The vapors have an anesthetic effect. Contact causes irritation of the eyes and mucous membranes. Adequate ventilation should be provided when handling. No evidence of sensitizing or mutagenic properties was found in animal studies.
The lethal dose is 5.05 g·kg−1 in rats (LD50 oral) and 12.8 g·kg−1 in rabbits (LD50 dermal).
• Solvent for fats, resins, varnishes, ink.
• Extraction and purification of natural products
• Solvent for crystallization and purification of organic substances
• Precipitation of nucleic acids
• Cleaning agent (fat solvent) in industry and household (for example in eyeglass cleaning wipes)
• Solvent and diluent in cosmetic and pharmaceutical preparations.
• Additive to antifreeze in the cooling system or in the windshield washer system in cars and trucks
• component of door lock and car window deicers
• Ingredient of so-called fuel system cleaners, which are added to the fuel of motor vehicles to dissolve residues and water in the system
• Additive in offset printing presses with alcohol dampening systems to reduce the surface tension of the dampening solution (so-called "wiping water additive")
• Production of disinfectants (acts as bactericide, tuberculocide, fungicide and limited virucide)
• Defoaming agent
• Reactant in the Meerwein-Ponndorf-Verley reduction of aldehydes or ketones
• Production of isopropylamine
• Reactant in the synthesis of sarin
• For wet playing of records: 50 % isopropanol mixed with 50 % distilled water
• For removing grease, lubricant and silicone residues during paint preparation on vehicles. Mixture diluted with up to 50 percent water.
• For cleaning optical surfaces (objectives and eyepieces), especially in microscopy: 15 % isopropanol with 85 % n-hexane
• Cleaning of soldered boards, removal of flux residues (only alcohol-based fluxes)

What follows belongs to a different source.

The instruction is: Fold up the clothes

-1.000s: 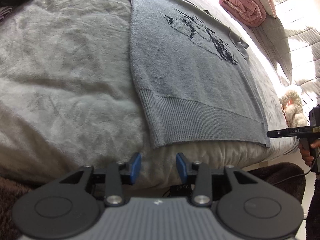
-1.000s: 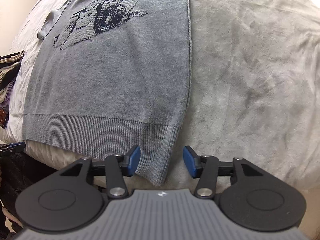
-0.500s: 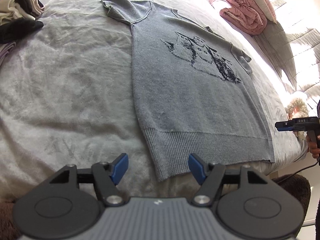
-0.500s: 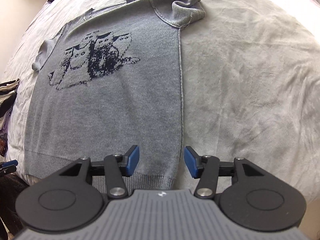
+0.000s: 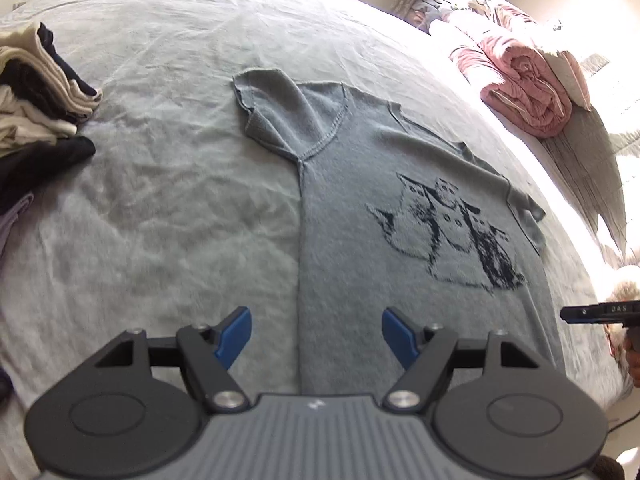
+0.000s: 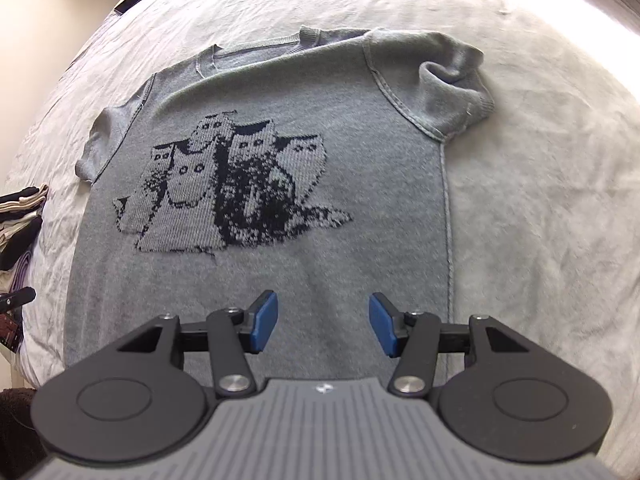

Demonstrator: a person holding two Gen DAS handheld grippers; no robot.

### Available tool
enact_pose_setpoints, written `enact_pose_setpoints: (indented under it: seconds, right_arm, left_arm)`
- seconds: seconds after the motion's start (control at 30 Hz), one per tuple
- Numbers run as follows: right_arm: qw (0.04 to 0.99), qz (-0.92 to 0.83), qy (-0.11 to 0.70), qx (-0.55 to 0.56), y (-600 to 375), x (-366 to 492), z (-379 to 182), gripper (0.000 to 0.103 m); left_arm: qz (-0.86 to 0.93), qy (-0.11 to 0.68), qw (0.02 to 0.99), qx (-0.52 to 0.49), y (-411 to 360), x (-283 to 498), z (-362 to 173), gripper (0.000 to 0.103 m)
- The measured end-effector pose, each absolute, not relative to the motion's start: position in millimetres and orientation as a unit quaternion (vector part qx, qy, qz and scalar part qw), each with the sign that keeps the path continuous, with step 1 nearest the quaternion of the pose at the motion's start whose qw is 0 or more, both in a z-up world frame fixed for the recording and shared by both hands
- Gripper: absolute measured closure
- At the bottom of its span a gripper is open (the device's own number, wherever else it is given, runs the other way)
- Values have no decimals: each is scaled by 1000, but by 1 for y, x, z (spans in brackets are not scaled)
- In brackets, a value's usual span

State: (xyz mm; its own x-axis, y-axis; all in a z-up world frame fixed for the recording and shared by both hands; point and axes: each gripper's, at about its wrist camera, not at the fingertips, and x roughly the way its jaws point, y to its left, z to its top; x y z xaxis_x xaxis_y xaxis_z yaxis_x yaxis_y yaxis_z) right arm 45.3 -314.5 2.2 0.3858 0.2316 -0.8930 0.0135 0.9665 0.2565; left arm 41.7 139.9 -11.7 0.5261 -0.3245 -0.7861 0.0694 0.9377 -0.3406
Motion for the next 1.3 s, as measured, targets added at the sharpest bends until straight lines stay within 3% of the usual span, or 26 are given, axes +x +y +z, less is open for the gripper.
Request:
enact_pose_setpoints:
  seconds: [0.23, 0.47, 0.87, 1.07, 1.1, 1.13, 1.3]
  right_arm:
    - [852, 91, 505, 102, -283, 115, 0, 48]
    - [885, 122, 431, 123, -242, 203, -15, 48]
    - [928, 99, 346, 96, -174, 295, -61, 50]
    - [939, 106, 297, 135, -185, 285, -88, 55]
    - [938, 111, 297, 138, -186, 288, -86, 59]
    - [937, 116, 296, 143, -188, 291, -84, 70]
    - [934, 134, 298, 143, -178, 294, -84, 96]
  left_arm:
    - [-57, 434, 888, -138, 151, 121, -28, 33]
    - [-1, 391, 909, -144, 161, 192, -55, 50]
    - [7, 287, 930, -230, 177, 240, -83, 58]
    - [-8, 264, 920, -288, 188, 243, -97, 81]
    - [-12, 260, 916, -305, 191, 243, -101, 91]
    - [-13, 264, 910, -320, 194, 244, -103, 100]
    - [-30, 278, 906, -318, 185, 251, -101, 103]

• Removal of the sticky residue (after curing under UV light) during nail modeling
• In hydraulic fracturing, it serves as a corrosion inhibitor in the frac fluids used
• As an alcohol component in fog chambers
• Preservation of wet preparations
Isopropanol is used for the precipitation of nucleic acids. Whereas with ethanol the amount required is 2.5 times the volume of the sample containing nucleic acids, isopropanol is added in an equal volume. Precipitate forms even without cooling. The advantage of isopropanol is the reduction of the total volume. However, the disadvantages are that isopropanol cannot be removed as well as ethanol by lyophilization, and salts can co-precipitate with DNA. Therefore, precipitation with isopropanol is performed after precipitation with ethanol.